--- Record set ---
::::::::

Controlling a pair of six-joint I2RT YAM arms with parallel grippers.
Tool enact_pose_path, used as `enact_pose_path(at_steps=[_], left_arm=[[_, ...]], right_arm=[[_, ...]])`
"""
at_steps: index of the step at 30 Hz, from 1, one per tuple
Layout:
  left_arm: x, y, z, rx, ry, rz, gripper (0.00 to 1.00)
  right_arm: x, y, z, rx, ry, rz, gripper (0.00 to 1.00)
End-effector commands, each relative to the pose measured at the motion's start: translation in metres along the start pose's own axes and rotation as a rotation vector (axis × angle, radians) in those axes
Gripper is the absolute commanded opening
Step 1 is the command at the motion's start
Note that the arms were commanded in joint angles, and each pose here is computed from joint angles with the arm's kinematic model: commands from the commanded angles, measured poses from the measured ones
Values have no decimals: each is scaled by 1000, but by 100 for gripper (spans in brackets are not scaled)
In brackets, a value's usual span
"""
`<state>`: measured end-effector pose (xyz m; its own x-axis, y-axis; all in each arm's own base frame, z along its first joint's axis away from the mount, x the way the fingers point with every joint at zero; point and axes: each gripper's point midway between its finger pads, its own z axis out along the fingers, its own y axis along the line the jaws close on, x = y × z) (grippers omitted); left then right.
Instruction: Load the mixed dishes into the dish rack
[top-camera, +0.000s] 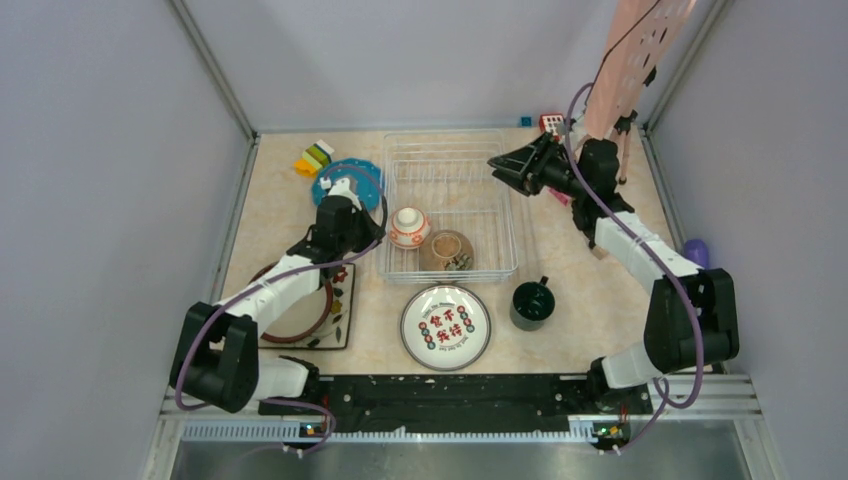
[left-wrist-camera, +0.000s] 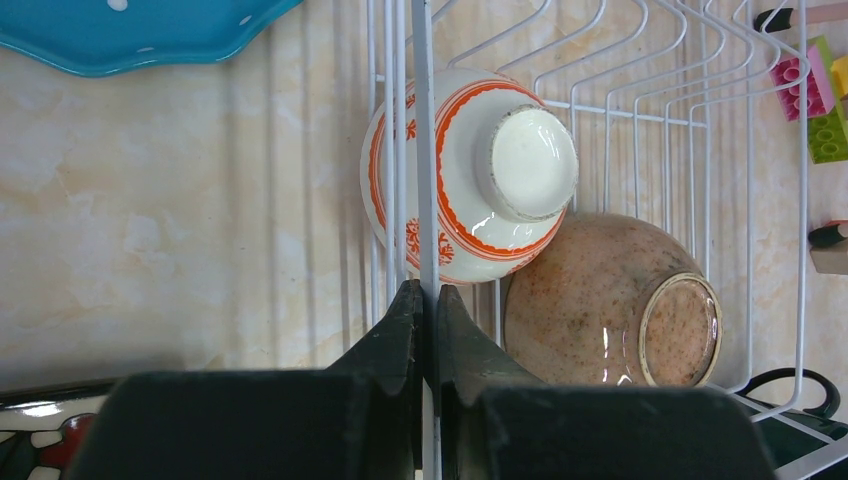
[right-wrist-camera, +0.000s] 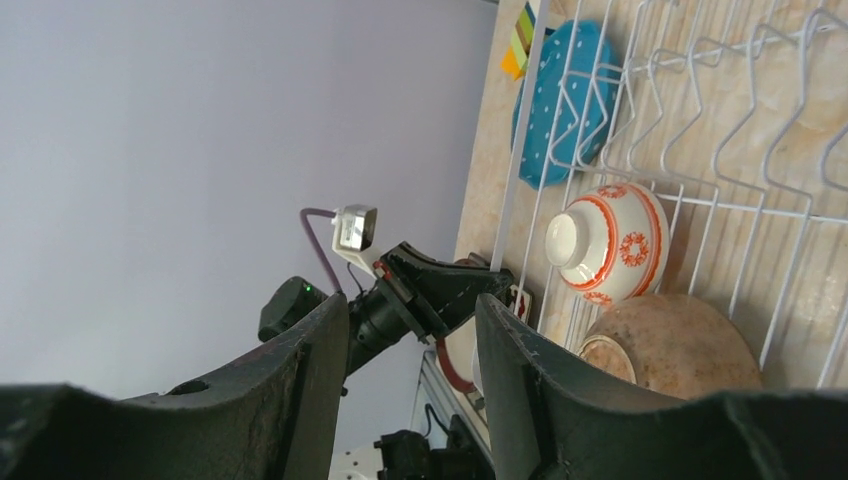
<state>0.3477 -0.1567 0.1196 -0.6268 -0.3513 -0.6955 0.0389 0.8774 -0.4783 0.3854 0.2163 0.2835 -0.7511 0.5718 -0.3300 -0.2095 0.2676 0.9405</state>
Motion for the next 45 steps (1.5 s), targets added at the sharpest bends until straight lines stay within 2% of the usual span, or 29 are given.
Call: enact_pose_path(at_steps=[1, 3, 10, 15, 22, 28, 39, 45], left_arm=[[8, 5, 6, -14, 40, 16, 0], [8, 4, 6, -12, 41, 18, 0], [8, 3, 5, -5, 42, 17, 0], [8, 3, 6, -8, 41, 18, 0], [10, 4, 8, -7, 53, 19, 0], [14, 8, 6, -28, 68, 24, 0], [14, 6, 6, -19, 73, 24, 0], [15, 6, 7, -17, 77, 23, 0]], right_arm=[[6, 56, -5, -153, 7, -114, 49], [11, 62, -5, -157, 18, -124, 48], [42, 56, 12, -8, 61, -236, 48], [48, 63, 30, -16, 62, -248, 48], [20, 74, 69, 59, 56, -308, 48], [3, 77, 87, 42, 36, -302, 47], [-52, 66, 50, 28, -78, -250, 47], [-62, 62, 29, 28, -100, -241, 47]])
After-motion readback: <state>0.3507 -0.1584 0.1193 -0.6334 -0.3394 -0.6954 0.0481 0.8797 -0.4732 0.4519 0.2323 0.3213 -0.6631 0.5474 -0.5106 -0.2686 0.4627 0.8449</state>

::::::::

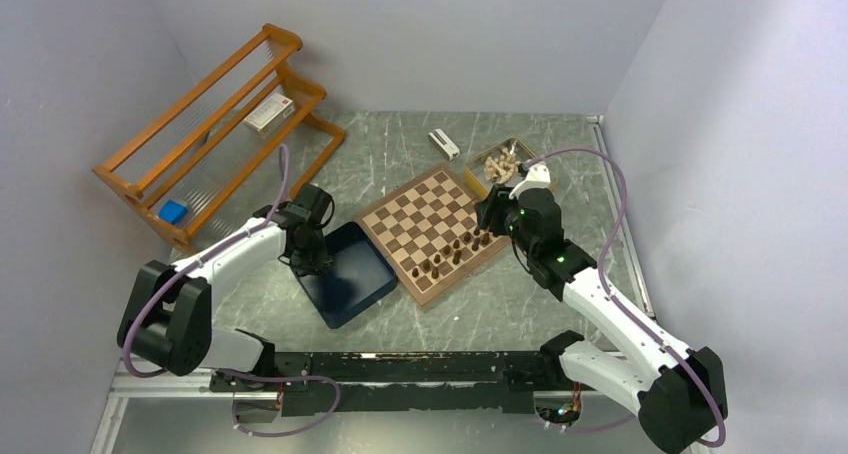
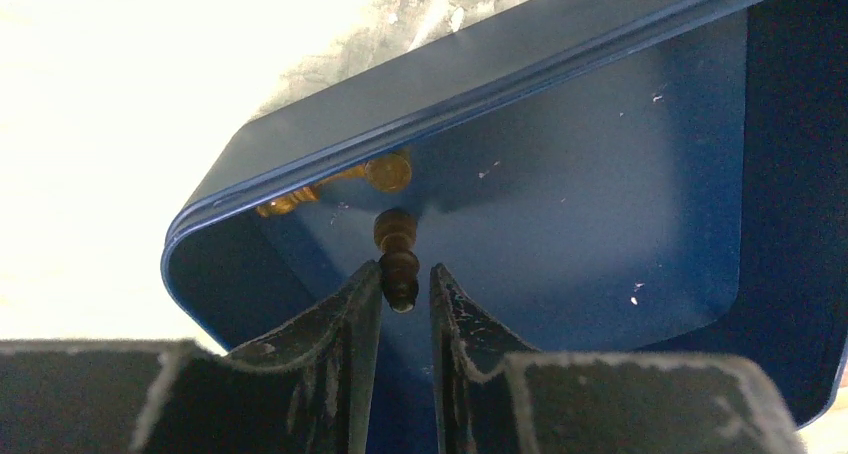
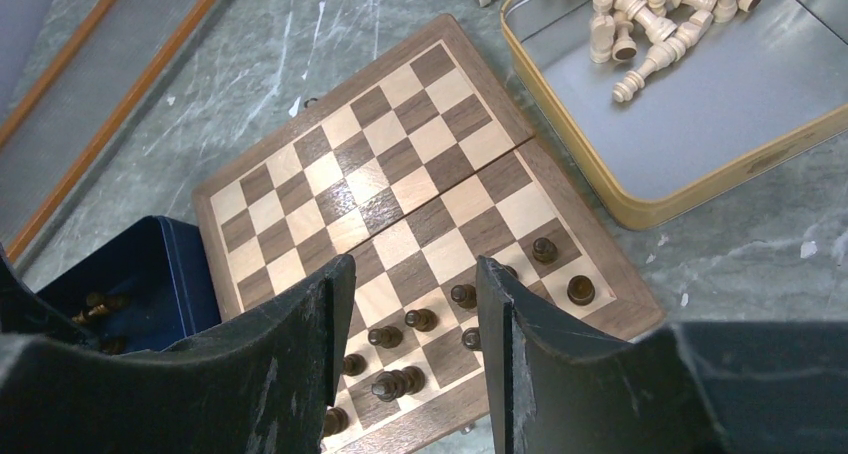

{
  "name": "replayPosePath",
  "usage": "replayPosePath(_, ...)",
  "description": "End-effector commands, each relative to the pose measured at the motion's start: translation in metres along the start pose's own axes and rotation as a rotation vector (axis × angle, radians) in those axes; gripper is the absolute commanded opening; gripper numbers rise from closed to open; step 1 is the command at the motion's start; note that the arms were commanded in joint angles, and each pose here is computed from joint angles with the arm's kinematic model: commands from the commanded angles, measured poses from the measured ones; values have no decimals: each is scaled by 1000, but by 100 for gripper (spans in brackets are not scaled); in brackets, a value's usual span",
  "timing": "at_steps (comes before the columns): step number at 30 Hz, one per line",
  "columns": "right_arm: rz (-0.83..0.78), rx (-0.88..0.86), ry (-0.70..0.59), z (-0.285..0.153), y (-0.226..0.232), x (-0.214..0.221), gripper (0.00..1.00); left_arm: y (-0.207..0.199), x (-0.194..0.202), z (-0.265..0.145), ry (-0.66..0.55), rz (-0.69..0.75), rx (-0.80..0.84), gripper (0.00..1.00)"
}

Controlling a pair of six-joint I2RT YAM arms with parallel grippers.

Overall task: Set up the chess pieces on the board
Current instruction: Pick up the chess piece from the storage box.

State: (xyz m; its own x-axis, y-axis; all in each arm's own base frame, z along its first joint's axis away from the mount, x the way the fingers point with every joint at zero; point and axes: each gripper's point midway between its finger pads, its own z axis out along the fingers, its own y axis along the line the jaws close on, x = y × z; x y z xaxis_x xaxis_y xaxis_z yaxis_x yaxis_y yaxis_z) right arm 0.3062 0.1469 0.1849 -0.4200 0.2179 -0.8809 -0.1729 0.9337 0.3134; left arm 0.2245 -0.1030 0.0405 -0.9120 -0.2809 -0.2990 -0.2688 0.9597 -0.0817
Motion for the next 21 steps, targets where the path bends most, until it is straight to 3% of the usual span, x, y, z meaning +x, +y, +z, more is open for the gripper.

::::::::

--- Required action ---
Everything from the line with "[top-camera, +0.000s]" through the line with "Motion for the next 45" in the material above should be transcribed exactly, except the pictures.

--- Solution for this task ---
[top-camera, +0.000s] 
[left-wrist-camera, +0.000s] 
[right-wrist-camera, +0.000s] 
<state>0.3477 -0.1567 0.1196 -0.6268 -0.3513 -0.6955 0.0389 0.8774 -0.4783 0.3854 0.2163 0.2835 -0.7511 0.5718 -0.3300 -0.2095 0.2676 0.9405</state>
Motion for the next 45 steps (1.5 s), targets added at the sharpest bends until straight lines stay within 2% of the usual span, or 29 are given.

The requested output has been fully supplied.